In Psychology and Economics, forbidden fruit theory (aka forbidden fruit hypothesis or the forbidden fruit effect) is an idea that anything forbidden becomes even more desirable. Our brains pay more attention to things we aren't allowed to have.
Possible Effects of Forbidden Fruit Theory
Heavy drinking and porn use tend to be highest among groups where consumption is either illegal or considered immoral. Tobacco companies actually use the forbidden fruit effect to market their products to teenagers.
About 32% of college students under the age of 21 are heavy drinkers compared to 24% of those who have reached the legal drinking age. Not being allowed to drink alcohol legally may make it more desirable than it would otherwise be.
Tobacco companies market smoking as a grown up and forbidden activity to make it more attractive to teens. A marketing report from Imperial Tobacco from 1977 stated:
Of course, one of the very things that are attractive is [the] mere fact that cigarettes are forbidden fruit…when the adolescent is looking for something that at the same time makes them feel different and also makes them feel that they are old enough to ignore this weight of authority so as to feel that they have made their own choice, what better could be found than a cigarette? It is not just a smoke. It is a statement, a naughty adventure, a milestone episode.
Religiously conservative Utah is number one in the United States when it comes to online pornography subscriptions. This is according to Harvard economics professor Benjamin Edelman, in his study "Red Light States: Who Buys Online Adult Entertainment?" From the Deseret News:
And maybe, says Logan psychotherapist Todd Freestone, the fact that porn is not as visible in Utah makes it more enticing. "If you're seeing it all the time" in cities like Las Vegas, he says, "and it flashes up on your computer screen, then it's not that big a deal."

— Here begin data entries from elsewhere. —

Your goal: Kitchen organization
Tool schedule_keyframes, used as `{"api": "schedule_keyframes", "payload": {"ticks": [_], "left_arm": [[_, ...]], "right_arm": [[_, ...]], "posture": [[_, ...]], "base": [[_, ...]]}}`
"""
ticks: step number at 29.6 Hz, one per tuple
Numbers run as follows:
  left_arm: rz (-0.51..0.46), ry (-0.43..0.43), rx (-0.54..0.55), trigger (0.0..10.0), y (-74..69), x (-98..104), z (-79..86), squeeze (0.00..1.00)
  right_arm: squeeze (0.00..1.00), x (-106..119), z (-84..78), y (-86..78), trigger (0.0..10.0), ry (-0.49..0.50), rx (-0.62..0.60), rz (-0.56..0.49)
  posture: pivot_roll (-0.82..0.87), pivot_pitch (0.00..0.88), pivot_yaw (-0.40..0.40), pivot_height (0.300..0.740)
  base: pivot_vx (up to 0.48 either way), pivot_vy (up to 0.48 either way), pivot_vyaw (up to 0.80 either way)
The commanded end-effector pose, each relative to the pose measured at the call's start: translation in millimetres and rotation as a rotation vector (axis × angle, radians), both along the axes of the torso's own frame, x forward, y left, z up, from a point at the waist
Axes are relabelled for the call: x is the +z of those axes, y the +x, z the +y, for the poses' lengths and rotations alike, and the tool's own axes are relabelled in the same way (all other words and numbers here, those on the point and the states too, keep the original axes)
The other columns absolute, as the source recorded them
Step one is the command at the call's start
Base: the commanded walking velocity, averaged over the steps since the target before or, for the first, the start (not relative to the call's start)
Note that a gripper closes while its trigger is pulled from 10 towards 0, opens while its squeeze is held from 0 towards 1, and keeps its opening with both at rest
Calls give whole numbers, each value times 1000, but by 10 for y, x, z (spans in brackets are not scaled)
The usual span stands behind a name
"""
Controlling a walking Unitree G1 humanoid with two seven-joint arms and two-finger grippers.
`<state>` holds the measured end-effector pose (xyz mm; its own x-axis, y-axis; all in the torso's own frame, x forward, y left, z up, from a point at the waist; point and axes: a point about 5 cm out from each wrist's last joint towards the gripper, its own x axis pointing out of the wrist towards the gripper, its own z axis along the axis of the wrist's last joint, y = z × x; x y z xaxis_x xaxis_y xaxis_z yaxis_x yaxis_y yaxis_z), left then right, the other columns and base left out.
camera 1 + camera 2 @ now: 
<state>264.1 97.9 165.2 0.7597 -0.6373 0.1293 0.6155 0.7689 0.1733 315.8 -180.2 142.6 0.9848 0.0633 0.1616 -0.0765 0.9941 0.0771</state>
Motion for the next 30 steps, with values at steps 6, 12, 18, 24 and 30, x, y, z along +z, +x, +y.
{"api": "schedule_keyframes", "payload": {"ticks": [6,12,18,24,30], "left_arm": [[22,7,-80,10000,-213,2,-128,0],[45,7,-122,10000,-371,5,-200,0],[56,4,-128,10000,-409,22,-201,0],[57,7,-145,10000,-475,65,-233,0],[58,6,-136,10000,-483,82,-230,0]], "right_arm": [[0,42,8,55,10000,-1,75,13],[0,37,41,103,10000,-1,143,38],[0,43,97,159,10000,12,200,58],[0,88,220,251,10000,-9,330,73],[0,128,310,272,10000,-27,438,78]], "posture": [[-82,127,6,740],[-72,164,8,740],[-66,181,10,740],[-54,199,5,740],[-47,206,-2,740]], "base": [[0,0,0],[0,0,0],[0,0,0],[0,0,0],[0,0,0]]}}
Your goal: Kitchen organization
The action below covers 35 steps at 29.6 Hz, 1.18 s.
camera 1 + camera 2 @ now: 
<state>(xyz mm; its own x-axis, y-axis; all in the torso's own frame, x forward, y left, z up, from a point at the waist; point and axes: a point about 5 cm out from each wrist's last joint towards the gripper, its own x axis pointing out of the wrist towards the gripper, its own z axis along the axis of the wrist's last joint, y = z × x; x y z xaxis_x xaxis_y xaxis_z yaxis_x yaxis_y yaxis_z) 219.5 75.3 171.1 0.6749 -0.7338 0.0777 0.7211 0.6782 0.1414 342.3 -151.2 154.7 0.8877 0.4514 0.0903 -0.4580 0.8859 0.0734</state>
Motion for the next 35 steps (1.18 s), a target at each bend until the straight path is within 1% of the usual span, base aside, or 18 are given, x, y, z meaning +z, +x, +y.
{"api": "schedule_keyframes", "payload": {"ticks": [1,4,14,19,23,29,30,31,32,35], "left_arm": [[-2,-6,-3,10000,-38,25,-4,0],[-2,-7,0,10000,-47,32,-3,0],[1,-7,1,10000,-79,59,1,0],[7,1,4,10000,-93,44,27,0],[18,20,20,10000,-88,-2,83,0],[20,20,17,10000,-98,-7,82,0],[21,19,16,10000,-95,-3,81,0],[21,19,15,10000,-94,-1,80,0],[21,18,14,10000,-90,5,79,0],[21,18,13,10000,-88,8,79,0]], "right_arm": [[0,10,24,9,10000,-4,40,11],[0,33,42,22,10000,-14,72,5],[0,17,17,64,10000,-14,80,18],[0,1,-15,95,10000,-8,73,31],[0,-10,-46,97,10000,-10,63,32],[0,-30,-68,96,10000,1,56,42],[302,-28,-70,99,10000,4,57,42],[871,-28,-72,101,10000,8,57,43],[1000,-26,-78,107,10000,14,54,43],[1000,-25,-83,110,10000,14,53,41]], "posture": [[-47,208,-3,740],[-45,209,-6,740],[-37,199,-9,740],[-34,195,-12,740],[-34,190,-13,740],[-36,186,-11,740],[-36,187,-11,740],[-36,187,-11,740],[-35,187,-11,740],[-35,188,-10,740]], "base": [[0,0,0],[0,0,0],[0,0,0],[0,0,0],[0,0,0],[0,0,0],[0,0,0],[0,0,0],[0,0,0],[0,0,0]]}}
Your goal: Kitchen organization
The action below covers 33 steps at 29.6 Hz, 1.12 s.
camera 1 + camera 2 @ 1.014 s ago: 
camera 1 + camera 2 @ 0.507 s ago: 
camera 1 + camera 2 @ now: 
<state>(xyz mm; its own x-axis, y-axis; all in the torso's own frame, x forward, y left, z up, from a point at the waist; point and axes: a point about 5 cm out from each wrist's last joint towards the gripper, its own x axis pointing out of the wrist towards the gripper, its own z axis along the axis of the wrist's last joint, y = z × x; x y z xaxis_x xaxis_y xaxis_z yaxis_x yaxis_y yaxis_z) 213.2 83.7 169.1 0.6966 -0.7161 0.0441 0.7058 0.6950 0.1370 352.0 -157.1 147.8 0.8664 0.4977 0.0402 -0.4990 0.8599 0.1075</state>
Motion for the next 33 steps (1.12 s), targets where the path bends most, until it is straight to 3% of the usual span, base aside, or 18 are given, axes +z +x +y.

University of Utah sociology professor Theresa A. Martinez explained that:
The forbidden is really tempting. Where you have a culture that is known for family values, morality and apple pie, you will also have curiosity and interest in the forbidden.
Pakistan comes out on top when it comes to Internet searches for most kinds of pornography, including gay porn. Yet only 2 per cent of Pakistanis think society should accept homosexuality. Ultra-conservative Peshawar tops more cosmopolitan cities like Lahore and Karachi in gay porn searches.
Forbidden Fruit Studies With Kids
Being too restrictive can make forbidden foods more desirable to kids. Children who are denied certain foods "pig out" when they do get access to them. According to the Scientific American Frontiers show Fat and Happy?:
Paradoxically, restriction not only is not an effective way of promoting moderation, but it seems to promote the behaviors that parents intend to avoid by using that practice.
According to the National Center for Biotechnology Information, studies have found that restricting certain foods makes them more desirable to children:
Restricting access focuses children's attention on restricted foods, while increasing their desire to obtain and consume those foods. Restricting children's access to palatable foods is not an effective means of promoting moderate intake of palatable foods and may encourage the intake of foods that should be limited in the diet.
In one study, kids were given two equally popular snacks. Later, they were offered one of the snacks but the other was kept in a see-through plastic container. The kids were told they weren't allowed to eat the snack in the container. Later both snacks were again offered. This time the previously forbidden snack was most popular with the unrestricted snack remaining largely untouched.
Other studies have found that children who come from homes with strict controls on junk food eat more of it when given unlimited access than children who come from homes with less strict limits.
higher levels of restriction predicting higher levels of snack food intake
Moderation rather than prohibition may be a better approach when it comes to junk food and kids.